= EXERCISE INSTRUCTIONS =
The output should be the records themselves, given again exactly.

= DATA SHOWN =

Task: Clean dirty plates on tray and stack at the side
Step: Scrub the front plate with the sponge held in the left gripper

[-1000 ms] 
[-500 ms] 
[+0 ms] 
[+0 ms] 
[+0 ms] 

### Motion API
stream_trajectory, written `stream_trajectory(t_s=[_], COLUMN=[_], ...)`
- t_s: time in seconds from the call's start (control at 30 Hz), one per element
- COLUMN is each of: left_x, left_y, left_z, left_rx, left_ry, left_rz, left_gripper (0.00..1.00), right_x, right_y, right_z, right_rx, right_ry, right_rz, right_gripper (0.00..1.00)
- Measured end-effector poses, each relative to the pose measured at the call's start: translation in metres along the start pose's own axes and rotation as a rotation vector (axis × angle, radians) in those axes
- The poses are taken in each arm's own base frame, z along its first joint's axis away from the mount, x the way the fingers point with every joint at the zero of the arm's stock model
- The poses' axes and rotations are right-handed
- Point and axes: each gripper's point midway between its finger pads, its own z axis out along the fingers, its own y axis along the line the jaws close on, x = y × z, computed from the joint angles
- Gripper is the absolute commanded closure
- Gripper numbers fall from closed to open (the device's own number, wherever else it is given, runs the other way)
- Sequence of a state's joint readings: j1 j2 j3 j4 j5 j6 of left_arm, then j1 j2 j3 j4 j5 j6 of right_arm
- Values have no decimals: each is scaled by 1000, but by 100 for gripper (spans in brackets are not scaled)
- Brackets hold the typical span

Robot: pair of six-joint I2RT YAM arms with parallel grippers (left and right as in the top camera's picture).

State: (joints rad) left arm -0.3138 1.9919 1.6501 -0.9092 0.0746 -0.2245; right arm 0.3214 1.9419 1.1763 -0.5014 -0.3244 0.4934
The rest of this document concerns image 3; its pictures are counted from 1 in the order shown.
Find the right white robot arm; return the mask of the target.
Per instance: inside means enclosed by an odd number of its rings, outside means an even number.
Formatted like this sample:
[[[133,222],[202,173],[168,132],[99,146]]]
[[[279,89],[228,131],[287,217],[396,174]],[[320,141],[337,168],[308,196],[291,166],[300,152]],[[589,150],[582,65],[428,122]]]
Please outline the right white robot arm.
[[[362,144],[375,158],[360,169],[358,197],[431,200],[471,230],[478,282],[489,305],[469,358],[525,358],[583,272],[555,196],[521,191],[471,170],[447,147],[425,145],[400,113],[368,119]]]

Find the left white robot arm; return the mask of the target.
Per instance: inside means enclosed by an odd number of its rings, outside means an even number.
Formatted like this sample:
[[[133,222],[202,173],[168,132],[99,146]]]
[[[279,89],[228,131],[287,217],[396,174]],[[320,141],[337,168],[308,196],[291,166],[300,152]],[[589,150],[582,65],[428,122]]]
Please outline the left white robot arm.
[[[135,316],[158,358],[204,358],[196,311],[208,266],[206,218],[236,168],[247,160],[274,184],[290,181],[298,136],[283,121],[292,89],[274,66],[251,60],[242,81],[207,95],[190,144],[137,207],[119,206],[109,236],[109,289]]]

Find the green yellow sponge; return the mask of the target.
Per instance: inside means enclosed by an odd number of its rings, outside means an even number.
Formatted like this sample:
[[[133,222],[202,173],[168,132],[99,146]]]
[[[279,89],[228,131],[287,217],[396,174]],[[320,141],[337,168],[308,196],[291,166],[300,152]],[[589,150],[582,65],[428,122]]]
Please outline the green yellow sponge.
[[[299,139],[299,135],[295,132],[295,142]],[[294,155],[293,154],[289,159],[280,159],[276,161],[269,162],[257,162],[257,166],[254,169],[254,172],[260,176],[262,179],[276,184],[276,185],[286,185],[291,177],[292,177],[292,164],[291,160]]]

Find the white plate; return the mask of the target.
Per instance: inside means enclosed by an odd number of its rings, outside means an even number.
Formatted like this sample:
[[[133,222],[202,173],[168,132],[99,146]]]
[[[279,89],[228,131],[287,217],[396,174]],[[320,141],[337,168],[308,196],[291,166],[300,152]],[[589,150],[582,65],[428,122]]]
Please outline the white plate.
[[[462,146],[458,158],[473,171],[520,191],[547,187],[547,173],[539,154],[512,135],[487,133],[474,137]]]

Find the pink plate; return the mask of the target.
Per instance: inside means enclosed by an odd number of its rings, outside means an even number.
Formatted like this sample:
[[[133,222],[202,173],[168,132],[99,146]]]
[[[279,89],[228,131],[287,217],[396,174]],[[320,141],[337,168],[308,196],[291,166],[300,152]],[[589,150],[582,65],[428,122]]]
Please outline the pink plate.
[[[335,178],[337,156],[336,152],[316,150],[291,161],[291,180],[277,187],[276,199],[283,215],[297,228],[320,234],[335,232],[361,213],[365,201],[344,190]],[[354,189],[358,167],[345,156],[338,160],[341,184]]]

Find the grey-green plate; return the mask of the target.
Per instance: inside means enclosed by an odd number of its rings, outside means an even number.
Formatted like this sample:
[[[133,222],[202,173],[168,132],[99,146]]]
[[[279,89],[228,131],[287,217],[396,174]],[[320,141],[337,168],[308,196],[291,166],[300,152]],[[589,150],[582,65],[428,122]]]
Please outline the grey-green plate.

= REPLY TO THE TASK =
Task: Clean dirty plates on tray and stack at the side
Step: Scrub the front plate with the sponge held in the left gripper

[-1000 ms] 
[-500 ms] 
[+0 ms] 
[+0 ms] 
[+0 ms] 

### Motion API
stream_trajectory, written `stream_trajectory(t_s=[_], COLUMN=[_], ...)`
- t_s: time in seconds from the call's start (control at 30 Hz), one per element
- COLUMN is each of: left_x, left_y, left_z, left_rx, left_ry, left_rz, left_gripper (0.00..1.00), right_x, right_y, right_z, right_rx, right_ry, right_rz, right_gripper (0.00..1.00)
- Measured end-effector poses, each relative to the pose measured at the call's start: translation in metres along the start pose's own axes and rotation as a rotation vector (axis × angle, radians) in those axes
- The poses are taken in each arm's own base frame, z along its first joint's axis away from the mount, x the way the fingers point with every joint at the zero of the arm's stock model
- The poses' axes and rotations are right-handed
- Point and axes: each gripper's point midway between its finger pads, its own z axis out along the fingers, its own y axis along the line the jaws close on, x = y × z, computed from the joint angles
- Gripper is the absolute commanded closure
- Gripper numbers fall from closed to open (the device's own number, wherever else it is given, runs the other way)
- Sequence of a state's joint readings: j1 j2 j3 j4 j5 j6 of left_arm, then j1 j2 j3 j4 j5 j6 of right_arm
- Values have no decimals: each is scaled by 1000, but by 100 for gripper (spans in brackets are not scaled)
- Brackets hold the typical span

Robot: pair of six-joint I2RT YAM arms with parallel grippers (left and right as in the top camera's picture).

State: (joints rad) left arm -0.3138 1.9919 1.6501 -0.9092 0.0746 -0.2245; right arm 0.3214 1.9419 1.1763 -0.5014 -0.3244 0.4934
The rest of this document concerns image 3; its pictures are counted from 1 in the order shown.
Find the right white robot arm; return the mask of the target.
Per instance: inside means enclosed by an odd number of its rings, outside means an even number.
Formatted like this sample:
[[[133,222],[202,173],[168,132],[99,146]]]
[[[279,89],[228,131],[287,217],[396,174]],[[320,141],[337,168],[308,196],[291,166],[300,152]],[[589,150],[582,65],[428,122]]]
Please outline the right white robot arm.
[[[362,144],[375,158],[360,169],[358,197],[431,200],[471,230],[478,282],[489,305],[469,358],[525,358],[583,272],[555,196],[521,191],[471,170],[447,147],[425,145],[400,113],[368,119]]]

Find the left white robot arm; return the mask of the target.
Per instance: inside means enclosed by an odd number of its rings, outside means an even number.
Formatted like this sample:
[[[133,222],[202,173],[168,132],[99,146]]]
[[[279,89],[228,131],[287,217],[396,174]],[[320,141],[337,168],[308,196],[291,166],[300,152]],[[589,150],[582,65],[428,122]]]
Please outline the left white robot arm.
[[[135,316],[158,358],[204,358],[196,311],[208,266],[206,218],[236,168],[247,160],[274,184],[290,181],[298,136],[283,121],[292,89],[274,66],[251,60],[242,81],[207,95],[190,144],[137,207],[119,206],[109,236],[109,289]]]

Find the green yellow sponge; return the mask of the target.
Per instance: inside means enclosed by an odd number of its rings, outside means an even number.
Formatted like this sample:
[[[133,222],[202,173],[168,132],[99,146]]]
[[[279,89],[228,131],[287,217],[396,174]],[[320,141],[337,168],[308,196],[291,166],[300,152]],[[589,150],[582,65],[428,122]]]
Please outline the green yellow sponge.
[[[299,139],[299,135],[295,132],[295,142]],[[294,155],[293,154],[289,159],[280,159],[276,161],[269,162],[257,162],[257,166],[254,169],[254,172],[260,176],[262,179],[276,184],[276,185],[286,185],[291,177],[292,177],[292,164],[291,160]]]

Find the white plate; return the mask of the target.
Per instance: inside means enclosed by an odd number of its rings, outside means an even number.
Formatted like this sample:
[[[133,222],[202,173],[168,132],[99,146]]]
[[[279,89],[228,131],[287,217],[396,174]],[[320,141],[337,168],[308,196],[291,166],[300,152]],[[589,150],[582,65],[428,122]]]
Please outline the white plate.
[[[462,146],[458,158],[473,171],[520,191],[547,187],[547,173],[539,154],[512,135],[487,133],[474,137]]]

Find the pink plate; return the mask of the target.
Per instance: inside means enclosed by an odd number of its rings, outside means an even number.
Formatted like this sample:
[[[133,222],[202,173],[168,132],[99,146]]]
[[[279,89],[228,131],[287,217],[396,174]],[[320,141],[337,168],[308,196],[291,166],[300,152]],[[589,150],[582,65],[428,122]]]
Please outline the pink plate.
[[[335,178],[337,156],[336,152],[316,150],[291,161],[291,180],[277,187],[276,199],[283,215],[297,228],[320,234],[335,232],[361,213],[365,201],[344,190]],[[354,189],[358,167],[345,156],[338,160],[341,184]]]

Find the grey-green plate; return the mask of the target.
Per instance: inside means enclosed by an odd number of its rings, outside means an even number.
Formatted like this sample:
[[[133,222],[202,173],[168,132],[99,146]]]
[[[279,89],[228,131],[287,217],[396,174]],[[320,141],[337,168],[308,196],[291,166],[300,152]],[[589,150],[582,65],[428,122]]]
Please outline the grey-green plate.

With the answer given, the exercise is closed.